Flat Holm - lighthouse, gulls, mist and rock. It's out there
in the Bristol Channel in full view. Most Cardiffians have spent a life
gazing but few have ever reached it. It's three miles in a straight
line out from Lavernock point. Not far, but enough. Geographically it's
the final extension of the Mendip hills that bump up through Somerset.
Surprisingly it does not belong to Bristol, Avon, Barry or the Vale
but is administratively a district of Cardiff County. Does the Lord
Mayor know, I wonder. Does he drive across there in his Rolls? Unlikely.
Flat Holm and its Cornish pastie near neighbour, Steep Holm, don't even
have so much as a paved pathway between them.
Flat Holm is a mere 500 metres in diameter. It has three beaches,
many rocky points and something called Dripping Cove. As its name
implies, it's flat. It has none of the mystery of Steep Holm. The
treasure or the shipwreck or the lost tribe will not be over the brow
of the next hill. Stand in the centre of Flat Holm and you can see
its entire world.
I come here in early September on the motor vessel Lewis Alexander,
with thirty other visitors. The sea is as smooth as I can remember
it. Flat, dull iron. No one is sick. Disembarking is a push over.

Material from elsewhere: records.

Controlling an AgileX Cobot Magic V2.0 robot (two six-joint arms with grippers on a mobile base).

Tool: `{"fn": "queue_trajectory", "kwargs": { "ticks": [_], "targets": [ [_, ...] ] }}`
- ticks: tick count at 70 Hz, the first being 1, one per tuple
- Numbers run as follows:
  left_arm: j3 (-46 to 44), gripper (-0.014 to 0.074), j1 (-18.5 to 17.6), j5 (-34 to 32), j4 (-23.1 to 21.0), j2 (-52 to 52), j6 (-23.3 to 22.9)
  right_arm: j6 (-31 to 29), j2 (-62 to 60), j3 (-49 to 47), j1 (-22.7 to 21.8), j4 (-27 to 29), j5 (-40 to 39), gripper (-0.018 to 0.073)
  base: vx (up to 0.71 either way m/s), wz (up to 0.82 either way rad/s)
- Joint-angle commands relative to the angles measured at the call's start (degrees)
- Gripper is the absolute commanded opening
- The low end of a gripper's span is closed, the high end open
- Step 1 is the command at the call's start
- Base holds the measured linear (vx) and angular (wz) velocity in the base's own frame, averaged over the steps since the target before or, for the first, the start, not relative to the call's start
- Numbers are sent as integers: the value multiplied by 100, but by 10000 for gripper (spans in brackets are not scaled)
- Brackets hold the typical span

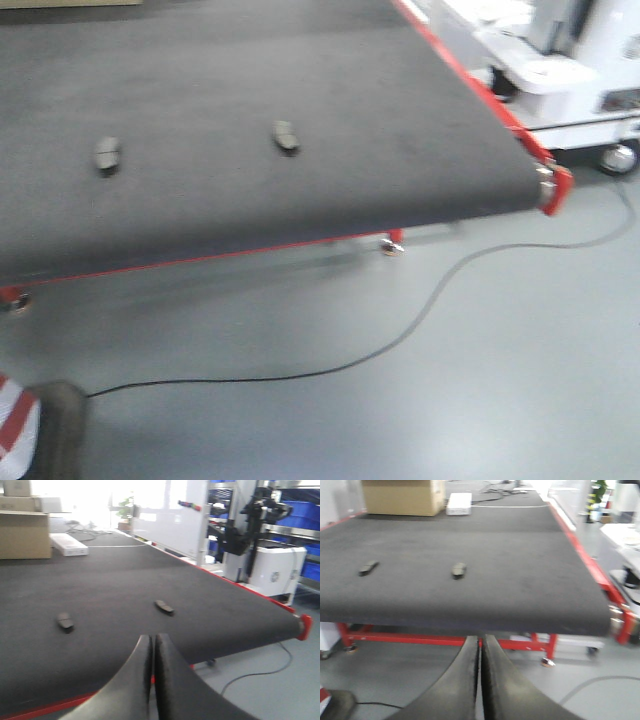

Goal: Move and align brake pads A on conveyor
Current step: 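Back the base away from the conveyor and turn toward the aisle, then drive along the yellow floor line with both grippers empty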

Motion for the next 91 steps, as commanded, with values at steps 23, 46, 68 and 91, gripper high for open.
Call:
{"fn": "queue_trajectory", "kwargs": {
  "ticks": [23, 46, 68, 91],
  "targets": [
    [-132, -6, -32, -390, -18, 79, -1, -50, 52, -156, -14, -59, -409, -6, -12, -72],
    [-132, -6, -32, -390, -18, 79, -1, -50, 52, -156, -14, -59, -409, -6, -8, -86],
    [-132, -6, -32, -390, -18, 79, -1, -50, 52, -156, -14, -59, -413, -6, 0, -77],
    [-132, -6, -32, -390, -18, 79, -1, -50, 52, -156, -14, -59, -413, -6, 7, -68]
  ]
}}
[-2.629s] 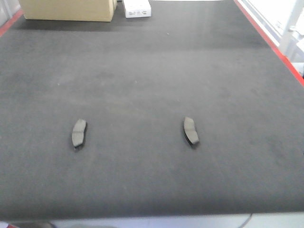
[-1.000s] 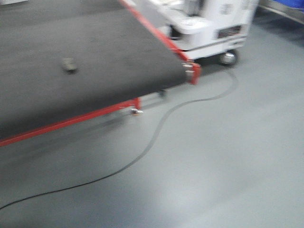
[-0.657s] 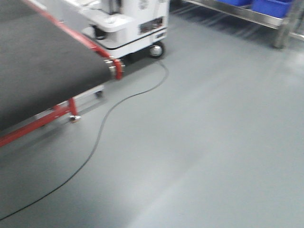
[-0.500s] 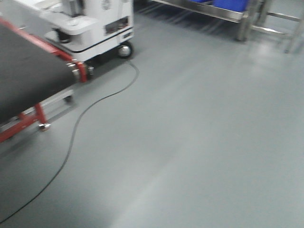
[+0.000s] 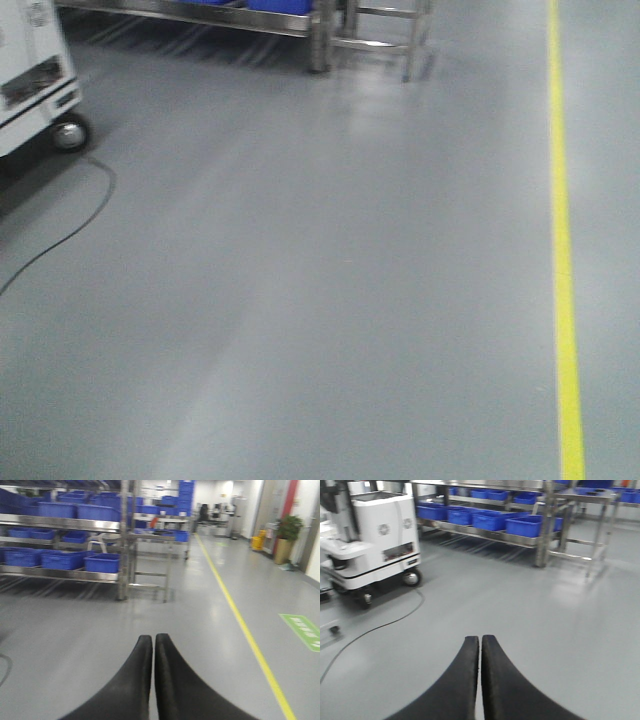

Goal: Move and align brake pads A on conveyor
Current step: 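Drive along the yellow floor line with both grippers empty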

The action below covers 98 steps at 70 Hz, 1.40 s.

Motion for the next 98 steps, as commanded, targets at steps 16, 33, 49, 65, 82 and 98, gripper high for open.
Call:
{"fn": "queue_trajectory", "kwargs": {
  "ticks": [16, 33, 49, 65, 82, 98],
  "targets": [
    [-132, -6, -32, -390, -18, 79, -1, -50, 52, -156, -14, -59, -421, -6, 12, -74],
    [-132, -6, -32, -390, -18, 79, -1, -50, 52, -156, -14, -59, -421, -6, 16, -81],
    [-132, -6, -32, -390, -18, 79, -1, -50, 52, -156, -14, -59, -421, -6, 19, -61],
    [-132, -6, -32, -390, -18, 79, -1, -50, 52, -156, -14, -59, -421, -6, 25, -34],
    [-132, -6, -32, -390, -18, 79, -1, -45, 52, -156, -14, -59, -414, -6, 32, -10],
    [-132, -6, -32, -390, -18, 79, -1, -45, 52, -156, -14, -59, -421, -6, 41, 8]
  ]
}}
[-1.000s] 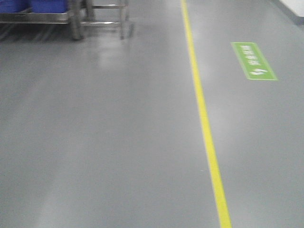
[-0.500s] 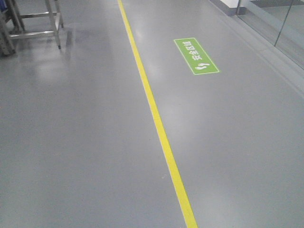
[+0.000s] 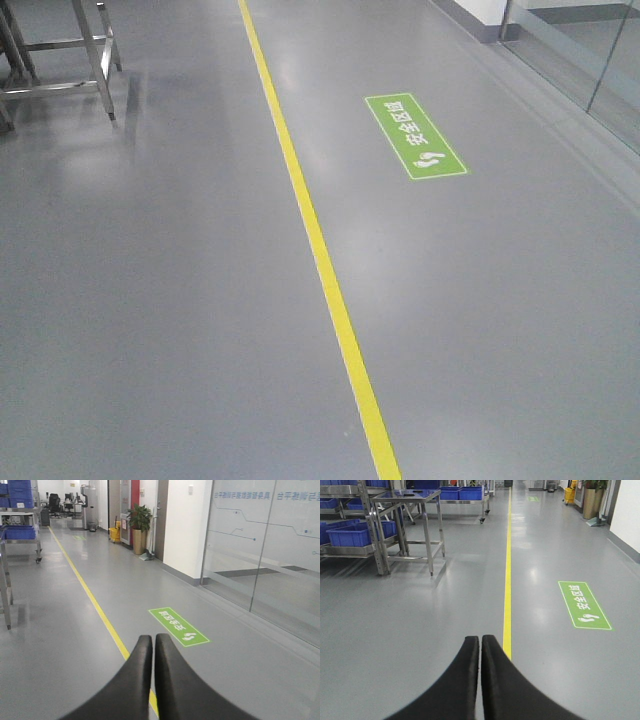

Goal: Move and align brake pads A on conveyor
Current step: 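Drive along the yellow floor line with both grippers empty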

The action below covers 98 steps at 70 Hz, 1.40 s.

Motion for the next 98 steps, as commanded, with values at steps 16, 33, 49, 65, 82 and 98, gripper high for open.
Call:
{"fn": "queue_trajectory", "kwargs": {
  "ticks": [16, 33, 49, 65, 82, 98],
  "targets": [
    [-132, -6, -32, -390, -18, 79, -1, -45, 52, -156, -14, -55, -419, -6, 46, 12],
    [-132, -6, -32, -390, -18, 79, -1, -45, 52, -156, -14, -55, -419, -6, 50, 10],
    [-132, -6, -32, -390, -18, 79, -1, -45, 52, -156, -14, -55, -413, -6, 52, 10],
    [-132, -6, -32, -390, -18, 79, -1, -45, 52, -156, -14, -55, -408, -6, 52, 7],
    [-132, -6, -32, -390, -18, 79, -1, -45, 52, -156, -14, -55, -408, -6, 53, 6],
    [-132, -6, -32, -390, -18, 79, -1, -45, 52, -156, -14, -55, -397, -6, 56, 8]
  ]
}}
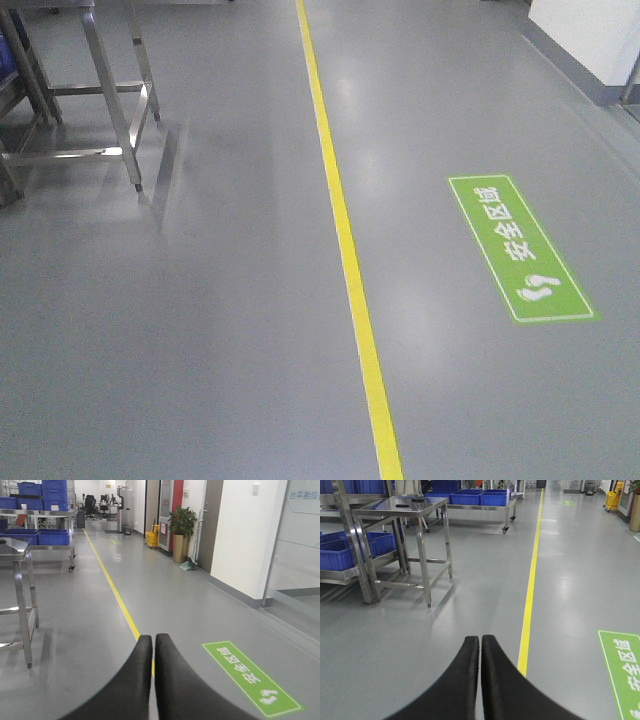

There is a blackbird sitting at the top end of the jetty. Quite like
home. Usually the island is the haunt of thousands of pairs of breeding
gulls who feed off the rubbish tips of south Wales and fly back with
their booty. The Warden keeps a collection of what comes back that's
inedible - combs, hairspray bottles, bathplugs, empty Jif lemons,
a joke rubber fried egg, the head of a toy dog, the leg from a doll.
All carried by beak. Visitors are warned to wear a hat or hold a stick
above their heads to ward off the defensive dive-bombing of the gulls.
But September is not the breeding season. The birds are not at home.
Rosie, our guide from Fife, is a volunteer who's been here six months
and whose accent is as thick as that of someone from Llanystumdwy.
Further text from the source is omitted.